His answer surprises her. He’s never said how he feels—about anything.  He’s just gone with the flow. 

 “My life was fairy princess stuff compared to yours,” she says, trying to bring levity to the moment. “My childhood, anyway. I got tripped up after I grew up.”

A car comes toward them slowly. The street is packed on both sides with parked pickups and junked cars. There’s barely anywhere to go. Rob steers toward the side and slows and waits. The street is so narrow.

He looks at her. His eyes are red, wet and pained. “Like I said….”

The other car edges past them, the driver staring hard at them while they both try to look straight ahead.

She pats his thigh, realizing this is the first time she’s touched him since the day they met two years back. “It’s okay. I’m here to protect you.” Again, she tries to make it light.

He chuckles. “That’s what I’m afraid of.”

He doesn’t start driving. They just sit in the dark behind the carcass of a truck.
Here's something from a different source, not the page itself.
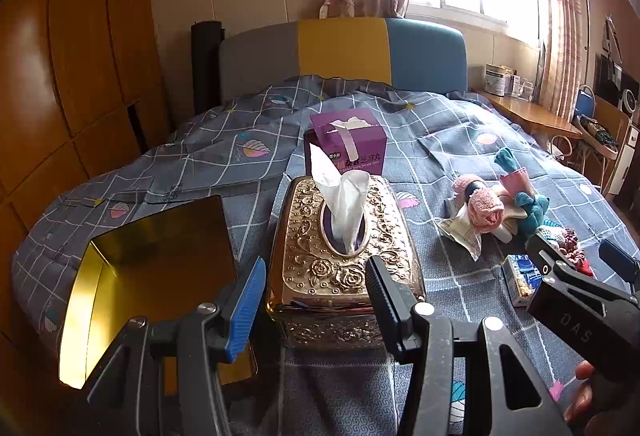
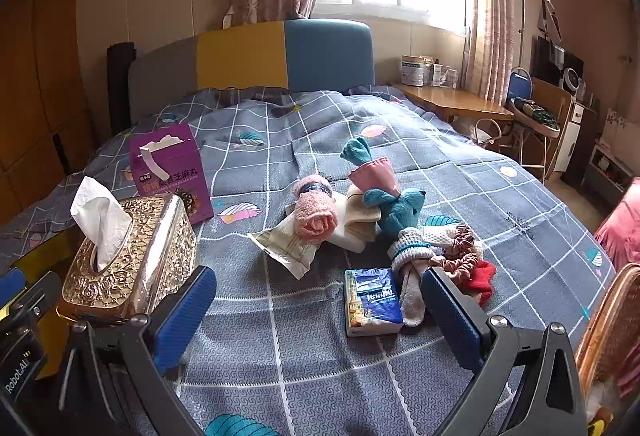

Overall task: Organize soft objects
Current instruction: 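Move the left tool toward the pink towel roll beside the tissue box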

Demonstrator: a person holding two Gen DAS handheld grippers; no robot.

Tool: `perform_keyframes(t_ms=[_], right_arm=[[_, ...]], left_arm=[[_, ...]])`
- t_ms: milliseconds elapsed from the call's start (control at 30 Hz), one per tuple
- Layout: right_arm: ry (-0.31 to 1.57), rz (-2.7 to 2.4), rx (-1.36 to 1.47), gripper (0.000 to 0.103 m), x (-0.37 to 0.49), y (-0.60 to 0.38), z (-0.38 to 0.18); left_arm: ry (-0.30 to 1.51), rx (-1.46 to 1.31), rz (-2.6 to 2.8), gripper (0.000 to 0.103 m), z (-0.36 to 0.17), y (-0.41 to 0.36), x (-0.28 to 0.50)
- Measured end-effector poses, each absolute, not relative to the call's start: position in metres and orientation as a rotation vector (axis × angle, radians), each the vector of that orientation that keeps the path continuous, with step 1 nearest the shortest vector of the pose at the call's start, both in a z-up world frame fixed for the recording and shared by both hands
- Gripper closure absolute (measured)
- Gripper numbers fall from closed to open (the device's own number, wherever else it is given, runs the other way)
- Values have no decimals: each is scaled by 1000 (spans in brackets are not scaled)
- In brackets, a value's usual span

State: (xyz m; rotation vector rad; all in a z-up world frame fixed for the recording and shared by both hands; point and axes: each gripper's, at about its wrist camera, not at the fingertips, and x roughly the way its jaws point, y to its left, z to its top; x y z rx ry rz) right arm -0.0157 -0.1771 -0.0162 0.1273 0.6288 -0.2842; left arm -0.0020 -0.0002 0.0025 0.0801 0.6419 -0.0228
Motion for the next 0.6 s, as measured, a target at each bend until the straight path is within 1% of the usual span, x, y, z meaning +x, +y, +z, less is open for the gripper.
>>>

He breathes louder than he’s ever breathed. “My old man was a drunk. He used to beat my mom.”

“That would be scary.”

“He killed her with his fists when I was fourteen.”

She can’t touch that. Nothing she can say or do will take that hurt away, but she blurts out, “I’m sorry.”

He presses on the gas, eases back onto the street. “I should probably get you home.”

At the end of the block, he turns onto the thoroughfare that will take them out of the bad neighborhood and away. They drive in silence to a part of the city where there are streetlights, smaller dogs and better smells, down wide streets where people’s doors are closed against the night.

“You’re not your father,” she says when they get to her house.

He turns on the dome light, glances at her and her front door, tells her good night.

“Do you want to come in?” she asks.

He shakes his head but doesn’t look at her. “I just wanted you to know.”

“And now I do. Would you like to come in for a while?”

He shakes his head again.

“Let me guess. You’ve got mail.”

“There’s always that.”

She reaches for the car door handle. “You’re an odd man. You know that?”

He looks at her. “More than you’ll ever know. See you. Good night.”

She gets out, dashes up the stairs and steps onto the front porch.

He doesn’t even wait till she’s inside. His tires spin on the damp pavement, his taillights fade in the dark.

All she can do is stand and watch him go.